DATA RECORDS.
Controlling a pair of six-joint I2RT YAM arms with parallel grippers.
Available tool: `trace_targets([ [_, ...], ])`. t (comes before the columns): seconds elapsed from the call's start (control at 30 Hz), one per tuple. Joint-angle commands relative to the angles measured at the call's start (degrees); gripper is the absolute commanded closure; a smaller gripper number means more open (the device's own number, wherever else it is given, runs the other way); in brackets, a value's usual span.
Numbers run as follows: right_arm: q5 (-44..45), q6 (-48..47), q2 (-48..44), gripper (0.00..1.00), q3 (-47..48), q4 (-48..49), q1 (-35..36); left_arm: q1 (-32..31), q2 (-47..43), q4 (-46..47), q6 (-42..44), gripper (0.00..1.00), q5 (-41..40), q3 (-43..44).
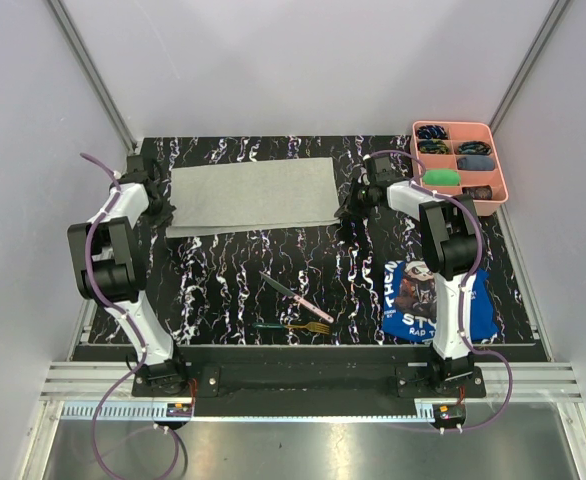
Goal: Fold the napkin into a case and place the utensils inside
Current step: Fold and flatten the napkin at the center of the board.
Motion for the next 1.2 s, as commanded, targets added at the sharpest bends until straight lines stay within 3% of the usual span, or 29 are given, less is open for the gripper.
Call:
trace_targets([
  [0.0,3.48,-0.89,-0.73,1.0,0.73,-2.04,0.0,-0.09,-0.26,-0.28,0.05,1.0,-2.71,-0.36],
  [0.47,1.81,-2.73,-4.34,1.0,12.95,-9.95,1.23,-0.09,-5.97,-0.98,-1.09,1.0,-2.54,0.95],
  [0.8,2.25,-3.26,-6.97,1.0,8.38,-10.66,1.23,-0.09,-6.59,-1.69,-1.36,1.0,-1.84,-2.12],
  [1.17,2.25,-3.09,-3.64,1.0,5.83,-8.82,1.14,-0.09,-3.17,-1.25,-1.27,1.0,-3.25,-3.27],
])
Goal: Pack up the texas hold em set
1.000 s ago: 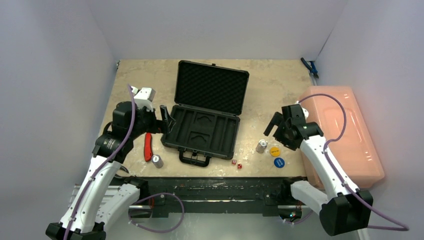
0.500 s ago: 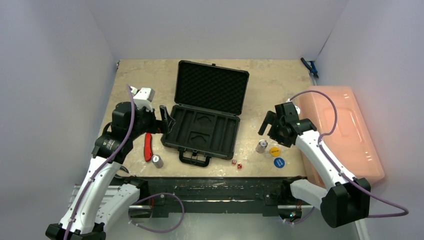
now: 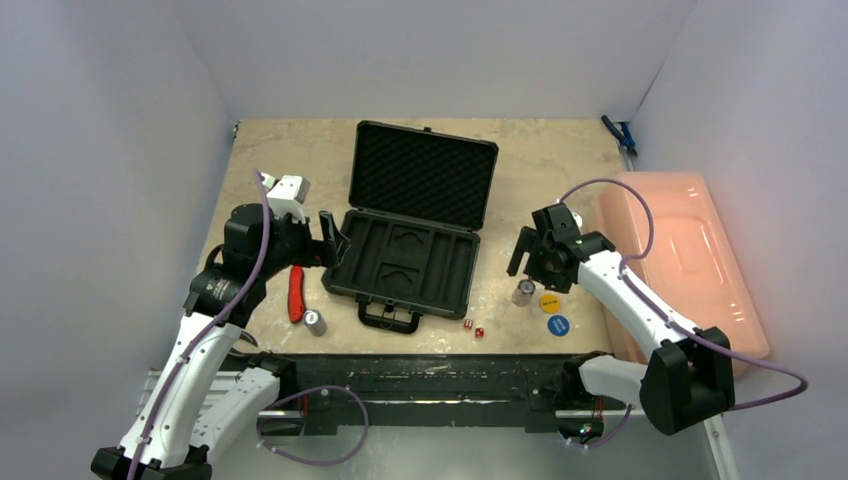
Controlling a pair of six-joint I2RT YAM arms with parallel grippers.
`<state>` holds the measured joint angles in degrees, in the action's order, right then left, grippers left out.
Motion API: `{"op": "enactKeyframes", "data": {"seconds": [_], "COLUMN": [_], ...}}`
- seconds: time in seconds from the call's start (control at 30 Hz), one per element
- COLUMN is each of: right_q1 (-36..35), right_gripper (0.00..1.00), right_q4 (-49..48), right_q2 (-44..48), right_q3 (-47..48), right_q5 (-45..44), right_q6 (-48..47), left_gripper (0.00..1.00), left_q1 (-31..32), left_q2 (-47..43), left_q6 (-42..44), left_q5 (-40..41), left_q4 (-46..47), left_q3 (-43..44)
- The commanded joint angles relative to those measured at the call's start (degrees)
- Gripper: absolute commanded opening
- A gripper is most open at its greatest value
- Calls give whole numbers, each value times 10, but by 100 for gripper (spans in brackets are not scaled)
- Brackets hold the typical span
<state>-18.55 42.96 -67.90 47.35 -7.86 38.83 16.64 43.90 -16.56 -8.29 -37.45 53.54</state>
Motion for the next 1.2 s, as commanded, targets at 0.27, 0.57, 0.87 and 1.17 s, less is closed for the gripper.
{"op": "enactKeyframes", "data": {"seconds": [0.27,0.57,0.87,1.17], "right_q1": [-31,-43,-47,-49], "right_gripper": [77,52,9,0], "right_q4": [-18,-27,-22,-5], "right_q2": [-31,-38,-28,-9], "right_q3": [-13,-23,-24,9], "right_q5": [-21,-22,-26,-28], "right_q6": [16,20,20,3], "left_gripper": [91,91,91,90], "left_q1": [3,3,3,3], "left_q2": [3,4,5,8], "left_q6": [15,17,24,31], "left_q5": [-4,-6,9,14], "left_q4": [10,9,4,9], "left_q3": [12,11,13,12]}}
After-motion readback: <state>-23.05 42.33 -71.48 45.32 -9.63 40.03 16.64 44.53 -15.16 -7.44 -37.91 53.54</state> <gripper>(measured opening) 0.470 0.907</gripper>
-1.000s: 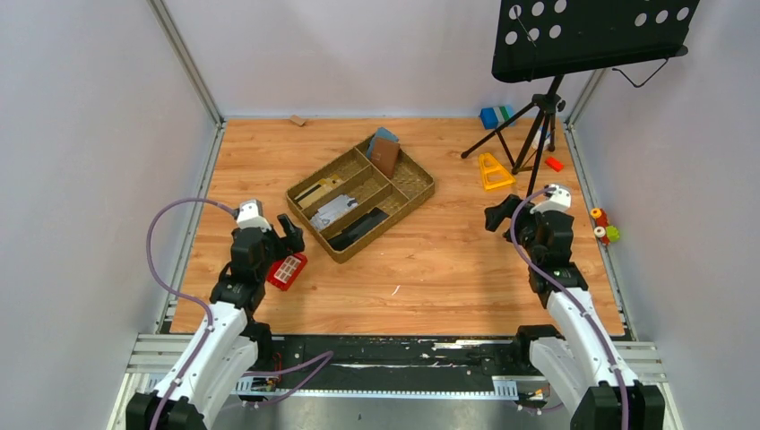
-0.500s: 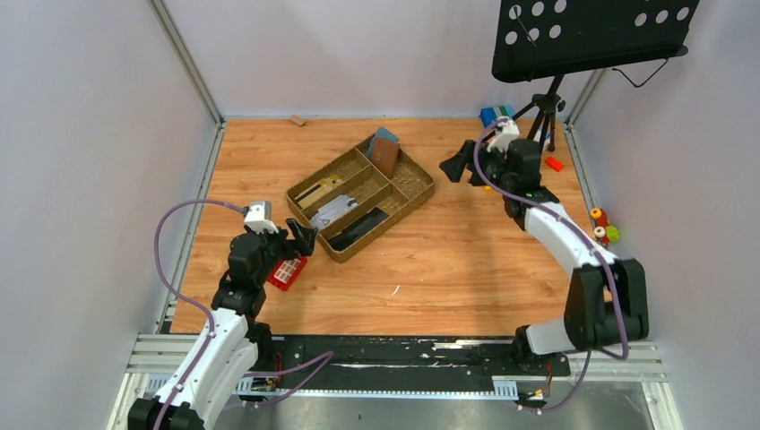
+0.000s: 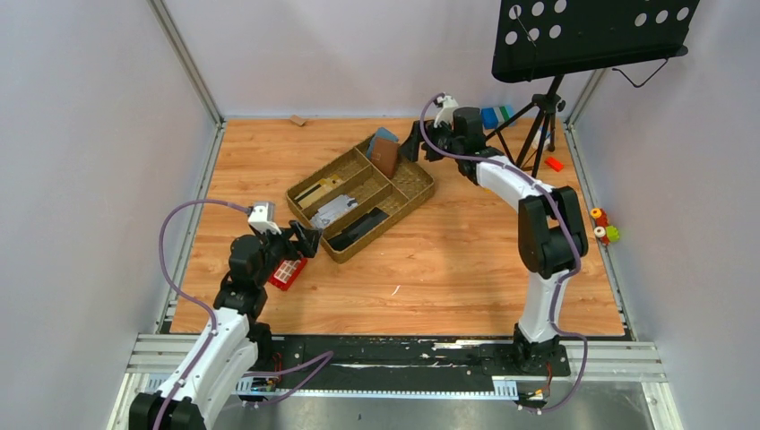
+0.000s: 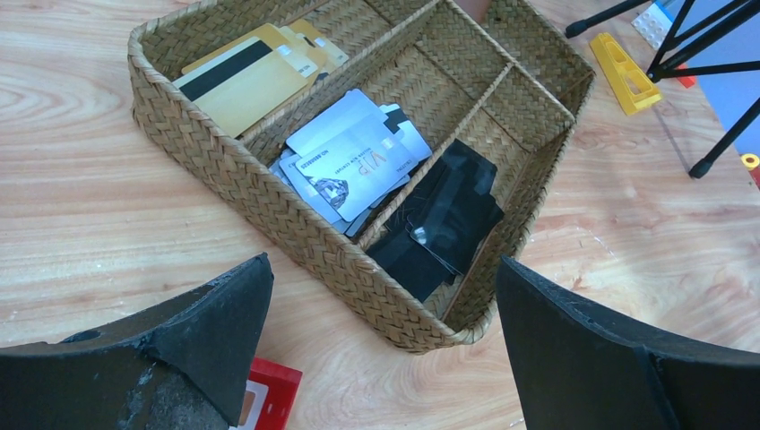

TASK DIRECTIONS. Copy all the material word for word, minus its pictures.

TASK RESULT.
Controlling a pair of six-joint I2RT YAM arms with parallel grippers.
Available tool: `trace_targets([ [_, ...], ])`. t (comes before the columns): seconds elapsed from the call's start (control at 30 Hz), one per tuple. Joint-angle commands relative to the angles measured at the call's start (degrees); gripper is the absolute commanded closure; a smaller gripper number means more open (the device's own number, wherever else it is given, runs the other way); in brackets, a value's usual span.
Numbers run as follows: right_arm: q5 (-44..45), q6 (-48..47), q2 (-48..44), gripper (0.00..1.00), q3 (-47..48), q4 (-48..49), q1 (-35..36); left_arm: q1 (-32..31), q2 (-47..43), q4 (-46..47), q6 (-42..44), gripper (0.00..1.00), q5 (-41..40), q3 (-43..44).
Goal: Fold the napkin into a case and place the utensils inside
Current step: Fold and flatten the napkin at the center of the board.
Motion for the next 1.2 s, as commanded, targets added at the sharpest bends until straight lines stay within 3% of the usual span, or 29 are given, less is open for the gripper.
Call:
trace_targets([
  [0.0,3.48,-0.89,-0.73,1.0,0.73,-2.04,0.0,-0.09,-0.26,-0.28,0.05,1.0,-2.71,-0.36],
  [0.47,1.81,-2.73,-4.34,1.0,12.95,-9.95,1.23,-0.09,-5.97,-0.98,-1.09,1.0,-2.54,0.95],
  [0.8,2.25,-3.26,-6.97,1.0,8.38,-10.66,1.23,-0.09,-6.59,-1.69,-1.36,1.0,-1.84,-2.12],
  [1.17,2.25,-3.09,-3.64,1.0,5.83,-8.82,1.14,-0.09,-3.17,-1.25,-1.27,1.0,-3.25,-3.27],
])
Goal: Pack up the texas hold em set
1.000 s ago: 
0.500 s ago: 
now: 
Controlling a pair of six-joint I2RT YAM arms with parallel grippers.
`<state>` holds the measured joint angles in degrees, in the action's order, right then left, grippers left out.
Motion API: `{"op": "enactKeyframes", "data": {"seconds": [_], "COLUMN": [_], ...}}`
- seconds: time in seconds from the call's start (control at 30 Hz), one per element
- COLUMN is each of: right_q1 (-36..35), right_gripper (0.00..1.00), right_q4 (-49..48), right_q2 (-44..48), right_q3 (-47..48), right_q5 (-45..44), right_q6 (-48..47), left_gripper (0.00..1.00), left_q1 (-31..32), left_q2 (-47..43), left_q6 (-42..44), left_q5 (-40..41), left_q4 (-46..47), left_q3 (-43..44)
- The commanded joint angles relative to those measured at the call's start (degrees)
- Gripper: absolute commanded opening
- A gripper is most open at its greatest value
- Calls give whole numbers, each value times 10, but by 100 for gripper (spans in brackets are not scaled)
- Brackets hold the typical span
<state>-18.55 42.96 -67.90 47.35 -7.86 38.83 16.64 43.90 -16.56 -8.29 -37.45 53.54</state>
Motion for the next 1.2 s, as commanded, targets at 0.27, 0.57, 0.87 and 1.17 s, less is closed for the gripper.
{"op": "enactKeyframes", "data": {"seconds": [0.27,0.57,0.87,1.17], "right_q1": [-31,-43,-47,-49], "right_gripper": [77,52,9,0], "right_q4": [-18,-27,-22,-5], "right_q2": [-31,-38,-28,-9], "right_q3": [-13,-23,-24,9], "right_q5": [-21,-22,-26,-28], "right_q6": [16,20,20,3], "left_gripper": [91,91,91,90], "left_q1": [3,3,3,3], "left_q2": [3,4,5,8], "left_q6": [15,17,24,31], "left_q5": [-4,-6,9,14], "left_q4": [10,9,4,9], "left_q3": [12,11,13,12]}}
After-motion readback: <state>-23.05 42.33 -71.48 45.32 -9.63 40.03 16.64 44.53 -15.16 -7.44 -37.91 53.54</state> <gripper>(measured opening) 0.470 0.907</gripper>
-1.000s: 
-0.500s: 
+0.000s: 
+0.000s: 

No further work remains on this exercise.